Work instructions
Return every line from the records below with the string "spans".

Extracted records:

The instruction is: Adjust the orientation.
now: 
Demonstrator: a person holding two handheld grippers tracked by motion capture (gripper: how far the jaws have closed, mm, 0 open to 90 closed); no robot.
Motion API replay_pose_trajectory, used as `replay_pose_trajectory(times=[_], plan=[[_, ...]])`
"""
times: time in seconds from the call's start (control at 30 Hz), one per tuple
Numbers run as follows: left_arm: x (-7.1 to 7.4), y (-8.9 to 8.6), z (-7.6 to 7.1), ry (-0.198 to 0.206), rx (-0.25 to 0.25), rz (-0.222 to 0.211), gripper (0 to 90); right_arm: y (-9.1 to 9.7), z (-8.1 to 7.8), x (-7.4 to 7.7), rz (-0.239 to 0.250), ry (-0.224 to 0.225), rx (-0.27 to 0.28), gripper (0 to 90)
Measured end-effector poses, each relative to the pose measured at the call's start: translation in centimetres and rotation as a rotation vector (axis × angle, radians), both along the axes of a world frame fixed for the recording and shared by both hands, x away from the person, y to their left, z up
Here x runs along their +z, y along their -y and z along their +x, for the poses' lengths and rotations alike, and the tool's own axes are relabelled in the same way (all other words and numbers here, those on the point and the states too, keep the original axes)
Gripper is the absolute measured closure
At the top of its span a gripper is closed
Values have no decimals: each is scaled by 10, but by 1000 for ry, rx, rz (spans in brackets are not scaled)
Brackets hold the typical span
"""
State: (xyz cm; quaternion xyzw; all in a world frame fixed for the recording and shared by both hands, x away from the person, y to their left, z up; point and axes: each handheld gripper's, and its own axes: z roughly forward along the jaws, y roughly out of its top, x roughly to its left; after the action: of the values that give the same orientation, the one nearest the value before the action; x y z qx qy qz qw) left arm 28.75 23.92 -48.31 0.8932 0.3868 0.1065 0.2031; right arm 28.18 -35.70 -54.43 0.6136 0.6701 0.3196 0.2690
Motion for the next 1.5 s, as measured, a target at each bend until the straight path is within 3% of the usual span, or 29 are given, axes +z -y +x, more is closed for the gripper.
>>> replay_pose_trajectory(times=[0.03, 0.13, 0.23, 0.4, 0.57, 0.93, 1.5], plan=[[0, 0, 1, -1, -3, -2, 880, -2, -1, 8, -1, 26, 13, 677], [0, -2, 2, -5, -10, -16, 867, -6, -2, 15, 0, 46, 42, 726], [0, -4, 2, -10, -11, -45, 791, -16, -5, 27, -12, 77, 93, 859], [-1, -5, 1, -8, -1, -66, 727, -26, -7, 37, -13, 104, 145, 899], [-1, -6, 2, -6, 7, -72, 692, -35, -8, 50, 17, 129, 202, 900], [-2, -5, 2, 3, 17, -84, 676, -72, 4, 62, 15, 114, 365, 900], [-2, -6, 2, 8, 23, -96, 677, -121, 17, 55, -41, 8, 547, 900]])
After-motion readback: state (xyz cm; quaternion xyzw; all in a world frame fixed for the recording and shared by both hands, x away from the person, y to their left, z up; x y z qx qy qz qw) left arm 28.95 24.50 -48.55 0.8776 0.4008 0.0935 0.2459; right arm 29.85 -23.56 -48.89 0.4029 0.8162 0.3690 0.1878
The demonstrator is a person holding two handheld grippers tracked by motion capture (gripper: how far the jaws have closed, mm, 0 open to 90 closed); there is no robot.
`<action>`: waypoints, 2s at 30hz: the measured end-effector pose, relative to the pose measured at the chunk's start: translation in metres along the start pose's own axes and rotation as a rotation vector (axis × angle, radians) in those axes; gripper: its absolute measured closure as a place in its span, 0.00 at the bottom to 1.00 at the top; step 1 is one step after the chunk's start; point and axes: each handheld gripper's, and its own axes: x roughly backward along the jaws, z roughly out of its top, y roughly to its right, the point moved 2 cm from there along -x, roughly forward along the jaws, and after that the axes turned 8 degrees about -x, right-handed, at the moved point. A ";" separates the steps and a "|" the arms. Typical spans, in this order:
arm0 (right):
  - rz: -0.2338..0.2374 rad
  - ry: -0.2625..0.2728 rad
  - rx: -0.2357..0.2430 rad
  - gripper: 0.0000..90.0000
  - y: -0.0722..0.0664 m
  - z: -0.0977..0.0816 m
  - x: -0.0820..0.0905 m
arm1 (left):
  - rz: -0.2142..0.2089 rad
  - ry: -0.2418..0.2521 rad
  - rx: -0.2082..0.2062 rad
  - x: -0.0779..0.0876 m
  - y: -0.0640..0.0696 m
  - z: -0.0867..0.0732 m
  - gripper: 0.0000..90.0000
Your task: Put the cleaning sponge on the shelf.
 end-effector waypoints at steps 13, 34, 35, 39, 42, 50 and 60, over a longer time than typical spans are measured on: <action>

Response area
Values have no decimals: each is scaled by 10, but by 1000 for ry, rx, rz (spans in brackets are not scaled)
`<action>`: waypoints, 2s at 30hz: the measured end-effector pose, relative to the pose measured at the chunk's start: translation in metres along the start pose's own axes and rotation as a rotation vector (axis × angle, radians) in those axes; gripper: its absolute measured closure as a place in its span, 0.00 at the bottom to 1.00 at the top; step 1 is one step after the chunk's start; point and axes: each handheld gripper's, and its own axes: x roughly backward along the jaws, z roughly out of its top, y roughly to its right, the point moved 2 cm from there along -x, roughly forward along the jaws, and after that the axes turned 8 degrees about -x, right-handed, at the moved point. A ";" separates the steps and a "|" the arms. Typical spans, in this order:
 end-effector waypoints at steps 13, 34, 35, 39, 42, 50 and 60, over a longer time than typical spans are measured on: <action>

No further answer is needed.